二人で仲良くお喋りしながらまるでこの後のお話をするのを伸ばすかのようにゆっくりと食べた。
「……ごちそうさまでした」
「はい、ごちそう様でした。食器を片付けてからお話ししましょうね」
「……はい」
イルマは食器を洗い片付けると、朝食を食べていたミールの向かいの席に着いて此れからの拾って来た赤ちゃんの事を話し始めた。

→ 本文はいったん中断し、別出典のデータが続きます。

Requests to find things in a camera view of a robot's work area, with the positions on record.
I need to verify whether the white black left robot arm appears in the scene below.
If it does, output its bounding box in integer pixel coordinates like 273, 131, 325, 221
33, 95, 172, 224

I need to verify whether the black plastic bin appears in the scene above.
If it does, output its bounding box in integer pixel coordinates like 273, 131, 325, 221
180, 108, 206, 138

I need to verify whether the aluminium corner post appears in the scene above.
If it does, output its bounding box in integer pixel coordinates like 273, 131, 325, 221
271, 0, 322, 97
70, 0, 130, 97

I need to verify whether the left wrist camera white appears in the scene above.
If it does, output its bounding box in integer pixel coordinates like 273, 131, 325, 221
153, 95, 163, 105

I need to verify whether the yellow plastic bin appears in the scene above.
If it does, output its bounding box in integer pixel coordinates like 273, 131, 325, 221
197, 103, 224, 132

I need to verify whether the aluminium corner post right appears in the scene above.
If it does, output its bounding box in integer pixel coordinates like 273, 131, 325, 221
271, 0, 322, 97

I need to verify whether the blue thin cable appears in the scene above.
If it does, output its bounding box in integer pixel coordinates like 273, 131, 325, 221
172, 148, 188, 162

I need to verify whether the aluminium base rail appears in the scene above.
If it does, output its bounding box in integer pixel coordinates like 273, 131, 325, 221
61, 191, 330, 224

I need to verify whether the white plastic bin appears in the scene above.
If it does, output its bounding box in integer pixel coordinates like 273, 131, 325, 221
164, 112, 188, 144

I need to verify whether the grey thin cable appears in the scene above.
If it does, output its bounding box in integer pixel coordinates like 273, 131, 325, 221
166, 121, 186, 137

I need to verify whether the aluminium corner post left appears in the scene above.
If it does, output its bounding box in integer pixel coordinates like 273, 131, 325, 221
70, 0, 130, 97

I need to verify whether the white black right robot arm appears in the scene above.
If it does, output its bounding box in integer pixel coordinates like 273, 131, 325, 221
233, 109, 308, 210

イルマは、「ミール此れからどうするが話をしましょうか?」と話し始めるとミールは、一度瞼を閉じてから頷いてから「分かりました」と返事をした。
「……さて、ミールはあの子をどうしたいの?」
「……私は、一緒に……いたいと思っています」
「この家で一緒に住みたいって事でいい?」
「はい、そうです」
「犬・猫じゃないのよ? 簡単に言ったらダメなのは分かってるでしょ?」
「……分かってます……でも……多分……あの子をお母さんが何がの理由があって私に託したんだと思います。私とあの子が出会ったのは運命だと思っています」
「……運命……ね……どうしてそう思うの?」
「赤ちゃんのお母さんの声だと思いますが自分の声を聞える人を探していたみたいで、聞えたのは私だけだったようです」
「………………」
「………………」
目と目が見つめ合ったまま2人の間で暫く沈黙が流れた。
短いような長いような時間がどれだけ流れたが分からないほど見つめ合った後にイルマが一度深く目をつぶって「ふぅー」と溜息を吐きながら瞼を開けてミールに言った。
「……わかったわ」
「それじゃ……!」
「くすっ、喜ぶの早いわよ」
「えっ、どうして!」
「私達だけで勝手に決められないでしょ? お父さんと族長には相談しないとダメでしょ?」
「相談しないとダメなんですか?」
「村の中の事ですからね……それにもしかしたらイサーラ村の関係者の子供かもしれないし」
「そう……かもしれませんね……でも、可能性は低いですよね? イサーラ村には黒髪や黒眼の人は居ませんから」
「可能性は、低いとは思うけど一応探してみないと」
「相談するなら早い方がいいですよね? でもお父さん暫く帰ってきませんよね?」
「お父さんは後回しになるけど、後で手紙を送っておきましょう。まあ、お父さんには私とミールがお願いすればダメとは言わないと思うから相談するのは族長かな」
「くすっくすっ、お父さん、私たちには甘いものね」
「相談は今日にしましょうか……族長に昼からお会いしたいと連絡しときましょう」
「お母さんも本当は……あの子と一緒にいたいと思っているでしょ?」
「ふふっ、本当はね……あの子可愛いし、何処が不思議な感じがするしね……ミールの言う通り運命を感じるし……でも、話し合わないとダメな事だからね? ここで、この話はこれぐらいにしときましょ」
「はい」
イルマはお話を終了させると族長に連絡する為に出掛ける事にした。
「ミール、お母さん出掛けてくるから二人を見ててね?」
「はい、分かりました。いってらっしゃい」
イルマが家から出掛けるのを見届けるとミールは二人の寝ている部屋に戻った。
ベビーベッドで2人は、仲良く寝ていた。
「エストとこの子本当に可愛いなぁ……一緒に住めるといいね!」
二人の頭を交互に撫でながら少し不安そうに呟いた」
二人は寝ているのにミールに向かって微笑んだ。